L’absence de comptabilité constitue un manquement fondamental aux obligations du dirigeant.
Le tribunal constate que « M. [X] [I] n’a justifié d’aucun document comptable auprès du mandataire de justice » (Motifs, point 1). Cette absence totale de remise, couplée à l’absence de dépôt des comptes annuels au greffe, établit une présomption d’absence de tenue de comptabilité. La valeur de ce raisonnement est de permettre de sanctionner une carence absolue sans exiger la preuve d’une comptabilité fictive. La portée est de rappeler que l’obligation comptable est une condition essentielle de la transparence de la gestion.
Le défaut de remise des renseignements obligatoires est retenu comme un acte de mauvaise foi.

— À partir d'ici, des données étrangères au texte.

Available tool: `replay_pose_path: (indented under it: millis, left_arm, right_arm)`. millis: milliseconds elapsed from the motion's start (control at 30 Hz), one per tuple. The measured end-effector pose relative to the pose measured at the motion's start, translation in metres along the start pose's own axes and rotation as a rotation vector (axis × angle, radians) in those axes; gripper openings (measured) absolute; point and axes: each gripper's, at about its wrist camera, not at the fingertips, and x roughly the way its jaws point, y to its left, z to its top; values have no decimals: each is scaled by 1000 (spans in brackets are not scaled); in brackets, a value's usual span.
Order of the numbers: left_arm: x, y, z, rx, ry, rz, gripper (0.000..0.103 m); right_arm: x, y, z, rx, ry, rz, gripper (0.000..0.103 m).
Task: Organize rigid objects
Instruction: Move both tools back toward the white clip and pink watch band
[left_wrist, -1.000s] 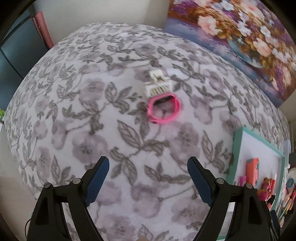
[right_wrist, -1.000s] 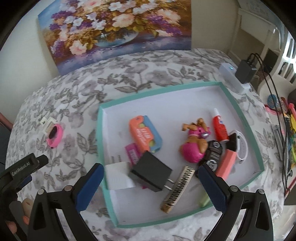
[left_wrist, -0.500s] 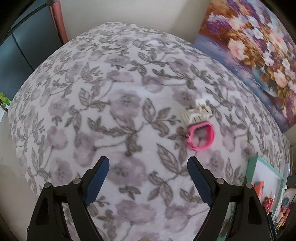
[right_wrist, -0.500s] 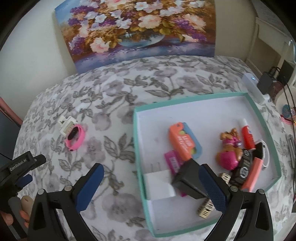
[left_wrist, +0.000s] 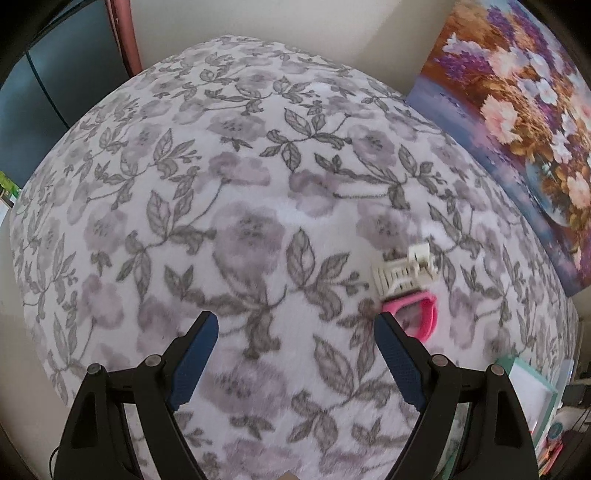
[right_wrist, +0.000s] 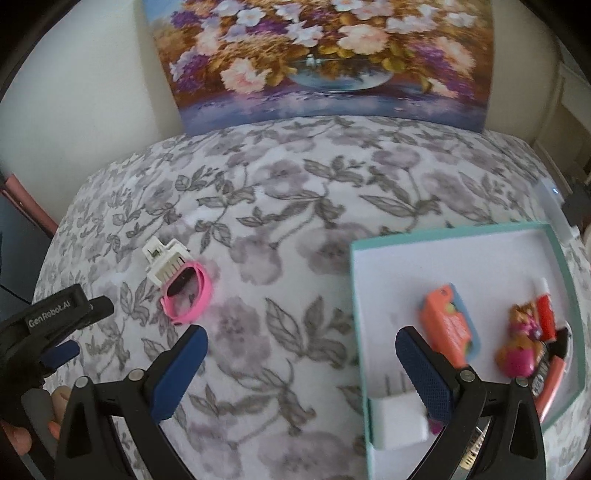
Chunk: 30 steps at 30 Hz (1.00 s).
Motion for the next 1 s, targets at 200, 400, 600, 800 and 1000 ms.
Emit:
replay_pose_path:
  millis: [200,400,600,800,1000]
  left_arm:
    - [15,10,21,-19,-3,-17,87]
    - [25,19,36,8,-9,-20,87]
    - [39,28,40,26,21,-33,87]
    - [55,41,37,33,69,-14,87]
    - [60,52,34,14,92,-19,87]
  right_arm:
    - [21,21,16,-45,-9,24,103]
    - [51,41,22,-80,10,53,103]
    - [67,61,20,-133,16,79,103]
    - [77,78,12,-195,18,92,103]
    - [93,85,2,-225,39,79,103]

Le tribunal relève que « le courrier recommandé ayant été retourné par les services de la poste avec la mention « pli avisé et non réclamé » » (Motifs, point 2). Cette absence de réclamation, après un avis déposé dans la boîte aux lettres, prouve l’élément intentionnel du grief. La sens de cette décision est d’assimiler le non-retrait d’un recommandé à une manifestation de mauvaise foi. La portée est d’étendre la notion de coopération aux actes passifs du dirigeant.

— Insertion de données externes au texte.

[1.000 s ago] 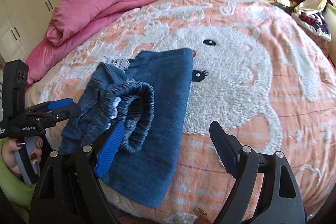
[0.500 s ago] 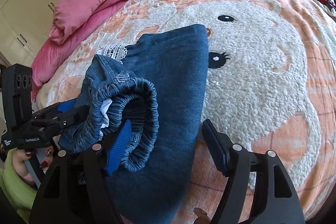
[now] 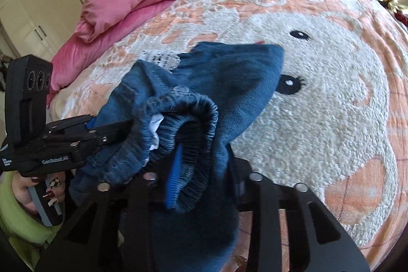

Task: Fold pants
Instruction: 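Grasp the elastic cuff with the right tool and fold it over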

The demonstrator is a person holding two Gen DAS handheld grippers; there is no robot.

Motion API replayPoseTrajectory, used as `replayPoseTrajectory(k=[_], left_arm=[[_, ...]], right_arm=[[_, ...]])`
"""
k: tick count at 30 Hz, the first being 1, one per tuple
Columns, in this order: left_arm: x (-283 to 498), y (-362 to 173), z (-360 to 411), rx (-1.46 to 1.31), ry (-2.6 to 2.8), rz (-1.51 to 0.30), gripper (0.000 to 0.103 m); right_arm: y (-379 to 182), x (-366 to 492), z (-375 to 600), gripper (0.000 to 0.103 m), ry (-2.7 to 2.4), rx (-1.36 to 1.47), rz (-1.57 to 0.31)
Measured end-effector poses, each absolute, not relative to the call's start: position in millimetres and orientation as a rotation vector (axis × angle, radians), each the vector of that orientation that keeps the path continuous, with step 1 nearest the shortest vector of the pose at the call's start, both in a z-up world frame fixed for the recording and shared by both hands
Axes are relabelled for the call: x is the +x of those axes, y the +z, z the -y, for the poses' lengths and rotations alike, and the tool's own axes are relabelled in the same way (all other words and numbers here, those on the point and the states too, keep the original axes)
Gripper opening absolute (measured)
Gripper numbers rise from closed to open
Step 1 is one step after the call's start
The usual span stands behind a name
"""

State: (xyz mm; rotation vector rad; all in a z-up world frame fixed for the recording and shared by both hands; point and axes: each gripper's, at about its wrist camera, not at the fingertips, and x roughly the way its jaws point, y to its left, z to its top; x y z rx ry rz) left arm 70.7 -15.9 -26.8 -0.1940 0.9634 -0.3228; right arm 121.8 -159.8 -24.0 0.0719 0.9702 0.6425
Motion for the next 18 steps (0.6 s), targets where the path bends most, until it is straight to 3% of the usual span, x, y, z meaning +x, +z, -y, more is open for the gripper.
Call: replayPoseTrajectory(k=[7, 18], left_arm=[[70, -10, 13, -0.236, -0.346, -0.938, 0.028], [94, 24, 16, -0.215, -0.328, -0.855, 0.028]], right_arm=[[-4, 118, 158, 0.019, 0.654, 0.056, -0.921], [18, 138, 151, 0.019, 0.649, 0.016, -0.85]])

L’omission de déclaration de cessation des paiements est sanctionnée comme un acte sciemment commis.
Le tribunal affirme que « c’est sciemment que M. [X] [I] a omis de demander l’ouverture d’une procédure collective dans le délai de quarante-cinq jours » (Motifs, point 3). La connaissance de l’état de cessation des paiements est déduite des dettes bancaires apparues dans les déclarations de créances. La valeur de cette déduction est de ne pas exiger un aveu direct du dirigeant. La portée est de protéger les créanciers contre les retards volontaires de déclaration.

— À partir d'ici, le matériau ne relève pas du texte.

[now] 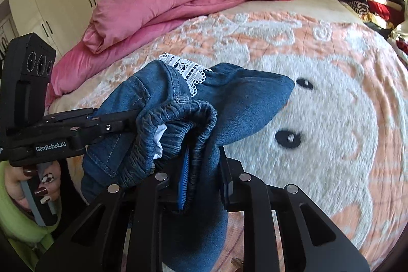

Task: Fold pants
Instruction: 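Grasp the elastic cuff with the right tool and fold it over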

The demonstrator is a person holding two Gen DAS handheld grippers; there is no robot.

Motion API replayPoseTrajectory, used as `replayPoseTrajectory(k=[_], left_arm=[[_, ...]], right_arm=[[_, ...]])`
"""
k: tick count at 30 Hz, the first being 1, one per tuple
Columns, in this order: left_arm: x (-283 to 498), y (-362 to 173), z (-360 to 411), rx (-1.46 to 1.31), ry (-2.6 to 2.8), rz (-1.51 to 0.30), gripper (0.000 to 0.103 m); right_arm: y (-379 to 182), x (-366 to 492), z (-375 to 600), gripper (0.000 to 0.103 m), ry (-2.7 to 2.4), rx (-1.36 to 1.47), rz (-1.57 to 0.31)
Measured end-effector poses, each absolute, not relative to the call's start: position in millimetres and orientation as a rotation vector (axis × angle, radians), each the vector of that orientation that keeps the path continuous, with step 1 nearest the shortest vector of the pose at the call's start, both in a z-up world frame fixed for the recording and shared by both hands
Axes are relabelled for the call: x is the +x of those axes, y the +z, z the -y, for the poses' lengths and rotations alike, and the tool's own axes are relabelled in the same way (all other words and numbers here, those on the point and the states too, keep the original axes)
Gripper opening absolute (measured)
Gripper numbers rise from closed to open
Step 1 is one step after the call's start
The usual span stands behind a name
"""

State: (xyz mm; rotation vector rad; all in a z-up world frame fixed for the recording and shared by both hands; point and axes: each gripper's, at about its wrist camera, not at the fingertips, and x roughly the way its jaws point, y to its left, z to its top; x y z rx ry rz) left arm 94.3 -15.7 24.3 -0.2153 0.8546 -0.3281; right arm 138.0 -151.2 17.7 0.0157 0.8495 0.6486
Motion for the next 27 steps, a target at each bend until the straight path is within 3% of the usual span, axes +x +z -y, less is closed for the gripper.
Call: replayPoseTrajectory(k=[23, 27], left_arm=[[151, 11, 8, -0.191, -0.252, -0.846, 0.028], [153, 3, 7, -0.181, -0.239, -0.862, 0.038]], right_arm=[[14, 201, 135, 0.02, 0.584, -0.051, -0.825], [8, 201, 136, 0.025, 0.557, -0.063, -0.837]])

L’abstention volontaire de coopérer avec les organes de la procédure est établie par la carence du dirigeant.
Le tribunal retient que « les déclarations du mandataire, auxiliaire de justice, selon lesquelles M. [X] [I] ne s’est pas présenté aux convocations d’usage, suffisent à attester de l’absence de coopération » (Motifs, point 4). Cette solution dispense le liquidateur de produire d’autres preuves que son propre témoignage. La portée est de renforcer l’efficacité des procédures collectives en facilitant la preuve de l’obstruction.
La sanction prononcée est adaptée à la gravité cumulée des quatre griefs retenus.
Le tribunal fixe l’interdiction de gérer à quatre ans en raison de « la particulière gravité des faits mentionnés ci-dessus » (Motifs, paragraphe final). La valeur de cette décision est de proportionner la peine à l’ampleur du passif et à l’absence d’explications du dirigeant. La portée est de dissuader les comportements fautifs en alourdissant la sanction en cas de cumul de manquements.